Vegan Chewy Chocolate Chunk Oatmeal Cookies

Easy, simple everyday vegan cookies, chewy from the oats and scattered with chopped chocolate. I genuinely don’t know how many this makes because I’m always eating the dough as I go, but from experience, if you only eat a modest quantity of dough and use a tablespoon measure to form the cookies, you should get 35. These cookies are loosely based on this recipe at Simple Sweet Vegan which I used as a starting point.

  • 2 tablespoons chia seeds
  • 6 tablespoons water
  • 1/2 cup soft vegan butter (eg margarine)
  • 1/4 cup neutral oil, I used rice bran
  • 1 cup brown sugar
  • 1/2 cup sugar
  • 1/2 teaspoon cinnamon
  • 2 teaspoons vanilla extract
  • 1 teaspoon baking soda
  • 1/2 teaspoon salt
  • 2 cups rolled oats
  • 75g-100g dark chocolate, roughly chopped small
  • 2 cups flour

1: Set your oven to 180C/350F and line two baking trays with baking paper. Mix the chia seeds and water together in a small cup or ramekin and set aside for the chia seeds to swell.

2: Place the butter, oil, and sugars in a mixing bowl and beat with a wooden spoon till they’re combined and fluffy. Beat in the chia seeds, followed by the cinnamon, vanilla, baking soda and salt – although you’re not going to get a ton of aeration here as you would with eggs I like to mix it energetically for a few minutes as if this were the case, it probably doesn’t have much effect but it feels like you’re doing something worthwhile.

3: Fold in the oats and chocolate pieces, then stir in the flour to form a very thick dough. Roll tablespoons of dough into balls and place on the trays – no need to flatten – about two inches apart. They don’t spread out but I like to give them a little room to breathe.
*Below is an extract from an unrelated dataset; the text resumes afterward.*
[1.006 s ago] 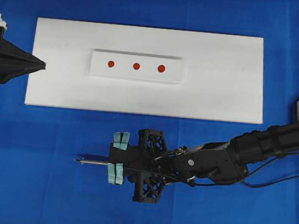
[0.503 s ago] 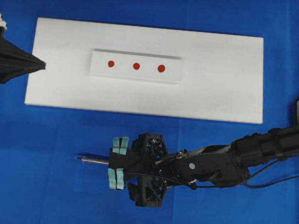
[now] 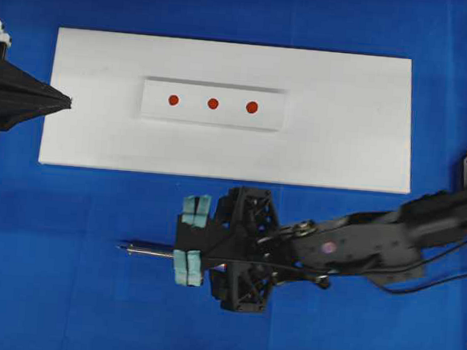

Bake each tray one at a time for fifteen minutes each, transferring the cookies to a wire rack to cool before storing them in an airtight container.

Notes:

  • I haven’t tried it but I’m sure you could replace the chia seeds with ground flaxseeds
  • I promise the end result doesn’t taste a thing like margarine, and I am still the hardest boss to beat in this regard.
  • The cinnamon is barely detectable in the finished product and simply adds a sheer backdrop of comforting warmth, absolutely add more if you want it to actually taste of cinnamon.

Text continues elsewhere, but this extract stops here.